Cyrus’s body convulses as the shock and blood loss take their toll. He thrashes on the ground at Cane’s feet.
“I am truly sorry, Iris,” whispers the voice of the Carreglas.
“I cannot believe it.” Cyrus had not always been the hateful creature I’ve believed him to be. And Cane…my mind cannot handle his brutality and jealousy.
“That’s a lie!” the Carreglas howls, her ethereal hands reaching over to my chest. Though her fingers slide right through my body, I can feel their presence in between my ribs like splinters. Every inhale rakes her fingers across my bones, and it feels like glass claws ripping me apart from the inside out. “Speak only truth to me, girl!”
“I….” Blood and spit dribble down my chin as I tremble. “Cyrus was telling the truth. I cannot believe he was the little boy
from my past.” Gentle, kind, considerate; in these memories he is everything good in this world. And Cane…my Cane is a monster.
“Better,” the Carreglas visage whispers, slowly extricating her fingers from my body. “You wonder, I think, why I should be so stern in my reaction to your words. However, for someone who claims to desire truth, you seem determined to blind your eyes.”
I slowly sink to the ground, waiting for my heart to stop its thundering pace in my chest. “I will not apologize for my opinion of Cyrus. As a man, surely you must see that he acted abhorrently; surely you agree on this.”
“There is still much for you to see, Iris. And I do not take sides of judgment,” the Carreglas mutters, swirling around me like a wisp of smoke.

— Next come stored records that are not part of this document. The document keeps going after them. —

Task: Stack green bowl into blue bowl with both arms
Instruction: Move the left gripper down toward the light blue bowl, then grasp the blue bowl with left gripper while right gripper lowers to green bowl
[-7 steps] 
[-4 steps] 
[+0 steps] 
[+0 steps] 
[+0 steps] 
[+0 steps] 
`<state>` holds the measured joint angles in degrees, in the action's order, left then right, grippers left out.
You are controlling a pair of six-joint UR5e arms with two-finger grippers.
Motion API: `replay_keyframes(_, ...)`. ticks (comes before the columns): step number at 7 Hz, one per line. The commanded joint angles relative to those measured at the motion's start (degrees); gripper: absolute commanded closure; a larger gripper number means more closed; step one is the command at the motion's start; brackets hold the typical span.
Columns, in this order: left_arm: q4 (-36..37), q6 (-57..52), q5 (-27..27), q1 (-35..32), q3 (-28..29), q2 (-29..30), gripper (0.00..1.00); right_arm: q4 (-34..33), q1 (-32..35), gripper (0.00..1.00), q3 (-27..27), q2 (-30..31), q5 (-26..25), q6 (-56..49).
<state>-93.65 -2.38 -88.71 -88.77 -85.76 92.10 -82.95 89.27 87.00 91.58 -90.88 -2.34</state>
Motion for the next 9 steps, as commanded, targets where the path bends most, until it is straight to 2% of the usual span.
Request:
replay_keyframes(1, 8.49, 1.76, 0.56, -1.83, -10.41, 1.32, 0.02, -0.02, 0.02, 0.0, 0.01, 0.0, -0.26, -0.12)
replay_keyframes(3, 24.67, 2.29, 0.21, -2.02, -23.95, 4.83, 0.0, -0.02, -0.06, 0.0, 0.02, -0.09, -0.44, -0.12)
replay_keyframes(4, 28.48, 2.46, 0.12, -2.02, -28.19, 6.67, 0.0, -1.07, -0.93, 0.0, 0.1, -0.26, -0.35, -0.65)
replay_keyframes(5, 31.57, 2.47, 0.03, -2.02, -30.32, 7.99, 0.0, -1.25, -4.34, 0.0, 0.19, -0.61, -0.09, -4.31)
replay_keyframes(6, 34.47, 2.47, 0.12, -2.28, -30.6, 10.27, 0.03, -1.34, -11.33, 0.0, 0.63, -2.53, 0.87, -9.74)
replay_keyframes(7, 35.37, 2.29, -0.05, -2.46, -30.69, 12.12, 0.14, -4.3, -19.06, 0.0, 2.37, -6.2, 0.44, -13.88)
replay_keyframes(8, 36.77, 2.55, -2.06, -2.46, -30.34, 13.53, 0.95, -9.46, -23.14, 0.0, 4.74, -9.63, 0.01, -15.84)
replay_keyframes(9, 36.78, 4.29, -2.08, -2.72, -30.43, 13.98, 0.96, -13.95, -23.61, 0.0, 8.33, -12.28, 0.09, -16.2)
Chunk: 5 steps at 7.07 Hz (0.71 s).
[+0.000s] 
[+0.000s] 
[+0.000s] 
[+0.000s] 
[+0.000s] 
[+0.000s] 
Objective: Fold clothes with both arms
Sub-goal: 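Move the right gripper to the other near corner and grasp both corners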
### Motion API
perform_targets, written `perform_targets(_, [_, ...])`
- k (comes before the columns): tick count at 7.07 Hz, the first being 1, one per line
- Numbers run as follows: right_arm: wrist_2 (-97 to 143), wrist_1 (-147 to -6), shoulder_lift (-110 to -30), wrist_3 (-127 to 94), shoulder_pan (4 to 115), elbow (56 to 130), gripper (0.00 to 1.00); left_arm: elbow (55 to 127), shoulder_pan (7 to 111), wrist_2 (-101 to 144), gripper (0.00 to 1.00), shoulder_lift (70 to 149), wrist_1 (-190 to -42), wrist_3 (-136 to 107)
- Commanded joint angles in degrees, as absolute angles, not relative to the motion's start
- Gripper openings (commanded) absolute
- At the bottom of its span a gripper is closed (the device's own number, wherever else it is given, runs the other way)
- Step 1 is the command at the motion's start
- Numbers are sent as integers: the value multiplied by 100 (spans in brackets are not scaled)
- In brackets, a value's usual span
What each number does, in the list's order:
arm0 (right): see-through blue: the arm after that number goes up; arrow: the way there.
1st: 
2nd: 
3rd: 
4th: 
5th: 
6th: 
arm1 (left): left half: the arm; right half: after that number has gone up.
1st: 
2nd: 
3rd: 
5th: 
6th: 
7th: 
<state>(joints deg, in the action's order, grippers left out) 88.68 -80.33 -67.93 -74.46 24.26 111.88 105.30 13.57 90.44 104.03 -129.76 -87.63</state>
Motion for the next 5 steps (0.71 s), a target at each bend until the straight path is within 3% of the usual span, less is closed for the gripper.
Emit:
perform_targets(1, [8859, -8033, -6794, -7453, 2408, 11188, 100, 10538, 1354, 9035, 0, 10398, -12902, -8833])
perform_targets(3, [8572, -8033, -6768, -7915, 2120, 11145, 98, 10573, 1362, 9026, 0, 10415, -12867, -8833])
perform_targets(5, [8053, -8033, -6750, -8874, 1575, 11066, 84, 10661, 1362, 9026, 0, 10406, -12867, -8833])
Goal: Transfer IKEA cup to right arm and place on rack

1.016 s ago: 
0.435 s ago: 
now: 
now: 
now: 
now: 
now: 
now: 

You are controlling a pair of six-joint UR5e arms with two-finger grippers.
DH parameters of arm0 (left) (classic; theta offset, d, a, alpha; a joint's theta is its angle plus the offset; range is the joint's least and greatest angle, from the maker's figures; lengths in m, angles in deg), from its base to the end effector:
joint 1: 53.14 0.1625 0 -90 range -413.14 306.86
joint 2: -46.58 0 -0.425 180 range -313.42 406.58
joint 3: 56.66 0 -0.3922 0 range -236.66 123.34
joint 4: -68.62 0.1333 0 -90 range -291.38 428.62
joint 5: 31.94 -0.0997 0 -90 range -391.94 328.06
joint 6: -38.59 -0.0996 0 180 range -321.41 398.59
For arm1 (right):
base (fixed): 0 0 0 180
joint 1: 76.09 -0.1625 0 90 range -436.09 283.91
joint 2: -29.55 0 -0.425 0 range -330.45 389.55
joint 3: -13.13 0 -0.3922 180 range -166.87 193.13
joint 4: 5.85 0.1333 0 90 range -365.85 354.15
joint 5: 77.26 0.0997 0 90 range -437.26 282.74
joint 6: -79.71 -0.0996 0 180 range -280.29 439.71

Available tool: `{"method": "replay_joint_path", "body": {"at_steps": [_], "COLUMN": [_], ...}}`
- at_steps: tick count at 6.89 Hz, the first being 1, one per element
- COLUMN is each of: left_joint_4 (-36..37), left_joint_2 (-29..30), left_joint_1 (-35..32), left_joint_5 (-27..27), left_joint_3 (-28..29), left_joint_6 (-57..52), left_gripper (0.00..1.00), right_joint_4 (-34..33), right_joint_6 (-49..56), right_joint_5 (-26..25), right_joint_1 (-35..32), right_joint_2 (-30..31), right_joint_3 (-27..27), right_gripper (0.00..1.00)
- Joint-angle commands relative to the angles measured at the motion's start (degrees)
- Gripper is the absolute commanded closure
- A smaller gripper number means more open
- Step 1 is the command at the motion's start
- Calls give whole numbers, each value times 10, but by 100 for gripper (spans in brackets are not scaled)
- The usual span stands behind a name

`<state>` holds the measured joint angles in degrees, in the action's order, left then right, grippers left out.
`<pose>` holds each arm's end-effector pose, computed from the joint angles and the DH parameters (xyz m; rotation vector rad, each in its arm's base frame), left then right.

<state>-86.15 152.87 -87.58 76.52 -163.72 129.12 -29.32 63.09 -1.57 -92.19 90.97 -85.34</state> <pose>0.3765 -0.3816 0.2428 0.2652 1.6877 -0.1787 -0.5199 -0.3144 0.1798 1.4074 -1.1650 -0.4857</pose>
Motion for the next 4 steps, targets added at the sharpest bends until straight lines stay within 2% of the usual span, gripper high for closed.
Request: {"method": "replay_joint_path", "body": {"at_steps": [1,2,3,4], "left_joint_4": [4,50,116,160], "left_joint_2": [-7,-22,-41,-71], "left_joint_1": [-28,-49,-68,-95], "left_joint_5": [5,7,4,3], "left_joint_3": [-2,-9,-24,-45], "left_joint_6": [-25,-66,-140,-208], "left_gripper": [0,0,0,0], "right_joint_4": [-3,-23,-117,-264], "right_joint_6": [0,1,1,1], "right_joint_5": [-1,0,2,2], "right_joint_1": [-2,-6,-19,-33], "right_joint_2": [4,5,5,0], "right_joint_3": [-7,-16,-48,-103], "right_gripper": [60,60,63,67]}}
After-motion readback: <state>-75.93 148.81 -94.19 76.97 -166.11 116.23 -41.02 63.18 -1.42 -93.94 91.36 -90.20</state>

“I do pity Cyrus the boy. He did not deserve what he endured. But why did he grow up to hate Hawk? And when did Hawk hurt him? I remember Cyrus showing a belly wound that he claimed had been done by his father.”
“He didn’t hate Hawk at first. The mind is a funny thing. The head wound or the shock caused Cyrus to forget much of that day’s events like they were. His mind twisted his father into an accomplice,” the Carreglas explains, her words fill with unspoken sorrow and pity for the boy. “He lived alone in the forest, hiding from his brother and father until Cassé fell apart in the attack. You know what it is like to live alone out there, remember?”
“Yes,” I whisper bitterly, recalling the days that I had spent hungry by the River Sangre. So many meals of nothing but grass and a few berries if I was lucky. So many nights spent staring up at the trees, listening to the nocturnal creatures, terrified that they were planning to attack me. So many nights spent covering myself with moss and leaves for warmth, only to be plagued by creepy-crawlers wandering across my skin. It’s a wonder I didn’t lose my mind.
The Carreglas visage nods, as if it had heard my every thought. “For one so young, that kind of life changes you. His memories focused less on happier times and more on how to survive, until he forgot that his father was ever a good man.”